New synthetic drug U-47700 has states rushing to stop spread

A new synthetic drug that can be purchased online and is connected to at least 50 deaths nationwide has several states scrambling to stop its spread, with Kansas law enforcement agencies seeking an emergency ban.

At least three other states—Ohio, Wyoming and Georgia—already have taken action to ban U-47700 after it was connected to overdoses. A spokeswoman for the U.S. Drug Enforcement Administration said that the agency is studying the opioid but hasn't yet moved to control it.

Nearly eight times more potent than morphine, U-47700 comes in various forms and can be injected, snorted or taken orally.

Synthetic drugs are comprised of man-made chemicals and produced in a laboratory, while organic drugs are made with ingredients found in nature, DEA agent Melvin Patterson said.

Considered by public health officials as "new psychoactive substances," synthetic marijuana and bath salts, a stimulant, started showing up in the U.S. around 2008 but were banned a few years later by the DEA because of serious health issues attributed to them.

Synthetic opioids like U-47700 comprise one of four categories of the new fake drugs, along with (K2), stimulants () and hallucinogens. Each category mimics the effects of their organic counterparts, DEA spokeswoman Barbara Carreno said.

Johnson County, Kansas, District Attorney Steve Howe said two deaths in his county have been connected to U-47700, while a handful of overdose deaths elsewhere in the state also might be linked. Howe declined to provide any details about the deaths.

It's hard to get a firm count on fatal overdoses because the drug is new and doesn't always show up on initial post-mortem examinations, Howe said. It's most likely to be found during an autopsy drug screen.

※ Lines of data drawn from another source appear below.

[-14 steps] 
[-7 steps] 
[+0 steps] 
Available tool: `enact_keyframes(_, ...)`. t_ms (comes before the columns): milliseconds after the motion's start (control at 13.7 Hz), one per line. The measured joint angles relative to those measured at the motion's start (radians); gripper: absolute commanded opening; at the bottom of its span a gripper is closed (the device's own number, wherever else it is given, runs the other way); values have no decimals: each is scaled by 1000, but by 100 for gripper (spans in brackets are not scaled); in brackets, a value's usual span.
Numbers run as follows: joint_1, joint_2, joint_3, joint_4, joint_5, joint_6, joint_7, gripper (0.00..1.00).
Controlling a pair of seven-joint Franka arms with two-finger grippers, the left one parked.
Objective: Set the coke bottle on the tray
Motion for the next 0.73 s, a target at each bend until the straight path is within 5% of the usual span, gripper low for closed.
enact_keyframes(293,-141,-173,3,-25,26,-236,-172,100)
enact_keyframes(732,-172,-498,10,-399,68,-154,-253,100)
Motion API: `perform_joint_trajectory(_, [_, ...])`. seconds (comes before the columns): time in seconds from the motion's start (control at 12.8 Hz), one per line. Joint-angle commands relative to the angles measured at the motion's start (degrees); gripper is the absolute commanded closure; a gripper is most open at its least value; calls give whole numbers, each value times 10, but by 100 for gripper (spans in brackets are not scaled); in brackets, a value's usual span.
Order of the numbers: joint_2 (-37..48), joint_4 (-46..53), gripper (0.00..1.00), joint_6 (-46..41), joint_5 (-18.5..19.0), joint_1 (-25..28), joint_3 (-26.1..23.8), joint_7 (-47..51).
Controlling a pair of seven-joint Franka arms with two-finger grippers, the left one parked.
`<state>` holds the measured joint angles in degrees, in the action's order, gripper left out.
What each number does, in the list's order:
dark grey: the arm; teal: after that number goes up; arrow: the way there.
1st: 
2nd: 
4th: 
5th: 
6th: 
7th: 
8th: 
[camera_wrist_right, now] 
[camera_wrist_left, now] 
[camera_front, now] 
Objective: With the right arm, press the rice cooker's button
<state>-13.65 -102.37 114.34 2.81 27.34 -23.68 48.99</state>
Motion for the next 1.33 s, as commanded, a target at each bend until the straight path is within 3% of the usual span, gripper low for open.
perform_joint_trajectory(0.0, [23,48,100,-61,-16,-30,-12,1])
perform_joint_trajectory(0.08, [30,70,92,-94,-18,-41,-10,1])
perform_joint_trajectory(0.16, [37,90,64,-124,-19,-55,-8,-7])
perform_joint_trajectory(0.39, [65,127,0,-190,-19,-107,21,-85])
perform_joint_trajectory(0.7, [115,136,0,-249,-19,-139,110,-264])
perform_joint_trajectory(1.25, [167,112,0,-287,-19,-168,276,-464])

"The sense we get is that this drug is even more dangerous than other we've seen across our desk," Howe said.

Even so, it could take until August before it's banned in Kansas because of the steps necessary to get it designated a Schedule I controlled substance. That designation would make it illegal to possess, sell or distribute the compound, which has no street name and goes for about $40 a gram online.

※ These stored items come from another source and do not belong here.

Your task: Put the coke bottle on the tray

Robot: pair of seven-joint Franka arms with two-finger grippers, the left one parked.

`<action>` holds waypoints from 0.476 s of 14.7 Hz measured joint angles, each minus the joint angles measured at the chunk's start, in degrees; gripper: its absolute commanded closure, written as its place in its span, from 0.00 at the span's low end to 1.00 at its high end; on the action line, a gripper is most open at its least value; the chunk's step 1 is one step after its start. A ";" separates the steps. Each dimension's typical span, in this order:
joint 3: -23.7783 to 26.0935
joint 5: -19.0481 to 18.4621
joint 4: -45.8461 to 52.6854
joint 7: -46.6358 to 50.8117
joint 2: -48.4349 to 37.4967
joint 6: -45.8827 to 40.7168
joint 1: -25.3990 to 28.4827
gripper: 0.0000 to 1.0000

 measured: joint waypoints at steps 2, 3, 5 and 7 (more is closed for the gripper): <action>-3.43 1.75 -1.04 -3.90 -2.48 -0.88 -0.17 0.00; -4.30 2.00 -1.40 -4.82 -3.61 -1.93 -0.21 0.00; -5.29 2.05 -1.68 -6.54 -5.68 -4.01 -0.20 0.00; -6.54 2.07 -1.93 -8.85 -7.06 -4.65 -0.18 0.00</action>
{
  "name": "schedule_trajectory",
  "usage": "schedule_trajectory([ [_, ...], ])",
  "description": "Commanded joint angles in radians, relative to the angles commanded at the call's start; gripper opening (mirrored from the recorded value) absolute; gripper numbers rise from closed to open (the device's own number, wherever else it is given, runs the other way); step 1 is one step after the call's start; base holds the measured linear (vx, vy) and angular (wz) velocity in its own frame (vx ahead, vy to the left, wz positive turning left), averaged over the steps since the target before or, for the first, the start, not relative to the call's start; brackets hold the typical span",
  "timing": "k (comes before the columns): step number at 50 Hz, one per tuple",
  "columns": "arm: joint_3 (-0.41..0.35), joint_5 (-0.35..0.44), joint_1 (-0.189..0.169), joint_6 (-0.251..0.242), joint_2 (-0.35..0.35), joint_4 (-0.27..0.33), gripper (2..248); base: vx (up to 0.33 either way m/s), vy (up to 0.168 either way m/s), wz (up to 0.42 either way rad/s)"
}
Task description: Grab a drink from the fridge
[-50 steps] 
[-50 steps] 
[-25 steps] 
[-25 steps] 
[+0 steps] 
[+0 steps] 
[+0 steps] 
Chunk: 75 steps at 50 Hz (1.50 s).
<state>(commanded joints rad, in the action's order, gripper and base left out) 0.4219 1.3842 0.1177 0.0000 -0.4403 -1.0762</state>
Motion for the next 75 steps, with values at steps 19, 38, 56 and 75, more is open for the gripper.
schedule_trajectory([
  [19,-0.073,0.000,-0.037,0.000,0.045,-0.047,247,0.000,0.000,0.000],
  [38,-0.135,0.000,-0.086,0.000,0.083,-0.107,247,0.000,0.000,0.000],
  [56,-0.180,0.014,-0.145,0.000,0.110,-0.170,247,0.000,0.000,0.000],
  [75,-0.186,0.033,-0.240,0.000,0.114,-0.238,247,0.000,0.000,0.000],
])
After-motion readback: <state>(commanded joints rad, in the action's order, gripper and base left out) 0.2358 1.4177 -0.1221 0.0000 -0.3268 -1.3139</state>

The U in the name stands for Upjohn, a pharmaceutical manufacturer that developed the drug in the mid-1970s as scientists were looking for a synthetic alternative to morphine, said Barry Logan, chief of forensic toxicology at NMS Labs in Willow Grove, Pennsylvania, which provides lab services for government and private clients.

"They were searching for a novel painkilling drug, the holy grail of analgesics that didn't have the addictive or respiratory depression properties of opiates or heroin," said Logan, who recently spoke about synthetic opioids at an international conference in Budapest.

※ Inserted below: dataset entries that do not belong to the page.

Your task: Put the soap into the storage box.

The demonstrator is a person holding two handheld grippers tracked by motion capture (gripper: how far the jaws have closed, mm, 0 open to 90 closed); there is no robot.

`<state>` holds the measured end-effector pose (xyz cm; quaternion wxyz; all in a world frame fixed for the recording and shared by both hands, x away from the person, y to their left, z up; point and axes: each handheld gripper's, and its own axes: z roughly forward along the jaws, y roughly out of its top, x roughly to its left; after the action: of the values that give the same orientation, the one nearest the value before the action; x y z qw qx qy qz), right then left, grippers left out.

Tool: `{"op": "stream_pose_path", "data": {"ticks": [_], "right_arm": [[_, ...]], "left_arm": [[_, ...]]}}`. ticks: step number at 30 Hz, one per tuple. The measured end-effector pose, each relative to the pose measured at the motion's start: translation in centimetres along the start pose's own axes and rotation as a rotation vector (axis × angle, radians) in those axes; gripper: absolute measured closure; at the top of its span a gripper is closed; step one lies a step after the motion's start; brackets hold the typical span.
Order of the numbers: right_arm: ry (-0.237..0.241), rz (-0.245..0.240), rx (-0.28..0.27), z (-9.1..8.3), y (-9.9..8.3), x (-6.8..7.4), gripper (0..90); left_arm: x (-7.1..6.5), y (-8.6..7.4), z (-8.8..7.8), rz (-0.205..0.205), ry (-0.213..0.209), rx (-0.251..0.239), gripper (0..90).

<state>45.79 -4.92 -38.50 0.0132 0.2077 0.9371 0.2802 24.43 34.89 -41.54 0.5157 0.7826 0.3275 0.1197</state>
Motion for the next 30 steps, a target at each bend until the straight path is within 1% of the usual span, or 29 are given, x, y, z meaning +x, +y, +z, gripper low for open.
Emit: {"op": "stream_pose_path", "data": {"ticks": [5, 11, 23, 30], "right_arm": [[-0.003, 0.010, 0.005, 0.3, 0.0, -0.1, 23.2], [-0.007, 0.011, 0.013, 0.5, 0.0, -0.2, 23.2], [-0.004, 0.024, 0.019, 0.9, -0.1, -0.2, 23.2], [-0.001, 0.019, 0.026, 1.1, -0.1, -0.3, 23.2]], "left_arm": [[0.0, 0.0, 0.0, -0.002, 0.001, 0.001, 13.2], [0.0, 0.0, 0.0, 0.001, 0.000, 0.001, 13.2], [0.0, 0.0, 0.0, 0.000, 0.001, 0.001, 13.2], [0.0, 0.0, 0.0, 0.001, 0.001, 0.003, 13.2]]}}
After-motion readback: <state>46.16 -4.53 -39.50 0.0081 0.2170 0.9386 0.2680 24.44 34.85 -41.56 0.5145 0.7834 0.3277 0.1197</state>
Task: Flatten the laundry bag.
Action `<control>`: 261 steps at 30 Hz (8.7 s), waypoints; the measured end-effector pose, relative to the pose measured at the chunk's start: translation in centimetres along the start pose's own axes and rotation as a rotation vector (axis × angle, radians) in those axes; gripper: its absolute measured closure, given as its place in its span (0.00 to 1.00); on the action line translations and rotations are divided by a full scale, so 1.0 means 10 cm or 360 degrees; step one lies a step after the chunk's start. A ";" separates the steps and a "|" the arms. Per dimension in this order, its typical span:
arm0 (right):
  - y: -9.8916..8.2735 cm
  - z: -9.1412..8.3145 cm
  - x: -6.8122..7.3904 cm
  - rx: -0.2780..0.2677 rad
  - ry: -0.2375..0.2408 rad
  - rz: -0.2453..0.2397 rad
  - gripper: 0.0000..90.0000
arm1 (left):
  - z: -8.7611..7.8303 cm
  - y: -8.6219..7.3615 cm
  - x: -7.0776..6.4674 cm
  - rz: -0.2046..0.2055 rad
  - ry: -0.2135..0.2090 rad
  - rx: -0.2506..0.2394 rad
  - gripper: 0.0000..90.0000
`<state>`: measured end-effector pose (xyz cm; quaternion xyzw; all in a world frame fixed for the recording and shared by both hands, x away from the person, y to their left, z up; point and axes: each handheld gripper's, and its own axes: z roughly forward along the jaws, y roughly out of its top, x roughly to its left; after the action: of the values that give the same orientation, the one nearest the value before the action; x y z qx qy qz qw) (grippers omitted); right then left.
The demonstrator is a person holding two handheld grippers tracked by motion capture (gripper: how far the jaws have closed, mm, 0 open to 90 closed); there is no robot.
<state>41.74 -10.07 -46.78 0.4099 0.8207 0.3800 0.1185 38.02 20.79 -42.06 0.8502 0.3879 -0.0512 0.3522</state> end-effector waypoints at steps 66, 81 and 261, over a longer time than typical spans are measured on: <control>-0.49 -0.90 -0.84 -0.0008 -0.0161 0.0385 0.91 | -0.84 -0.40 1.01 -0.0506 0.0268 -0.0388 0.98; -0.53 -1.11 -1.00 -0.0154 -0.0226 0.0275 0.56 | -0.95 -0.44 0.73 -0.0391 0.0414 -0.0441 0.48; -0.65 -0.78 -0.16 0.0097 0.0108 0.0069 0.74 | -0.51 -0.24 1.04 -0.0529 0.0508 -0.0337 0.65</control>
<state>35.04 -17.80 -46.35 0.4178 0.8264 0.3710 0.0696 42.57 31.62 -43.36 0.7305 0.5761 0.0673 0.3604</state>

The Upjohn researchers devised and patented several different compounds in search of their super drug, Logan said. Some of the compounds were written about in scientific literature, including methods for making them.

Upjohn merged with Pharmacia AB two decades ago and eventually became part of Monsanto.

Chemists in China and Eastern Europe can find recipes for many of the drugs—including U-47700—by combing through online patent records and old scientific journals, he said.

NMS has identified about 50 deaths across the U.S. that can be connected to U-47700, which came onto the company's radar screen in December, Logan said.

Carreno said the DEA is struggling to keep up with all of the new compounds being created in labs. DEA forensic chemists have identified 300 to 400 of those chemicals, but the agency has controlled only two or three dozen, she said.

U-47700 is produced by chemical companies in China, which last year banned 116 new psychoactive substances at the urging of the U.S.

"Chemical companies are making new ones to replace them," Carreno said. "Somebody pulled this one off a shelf."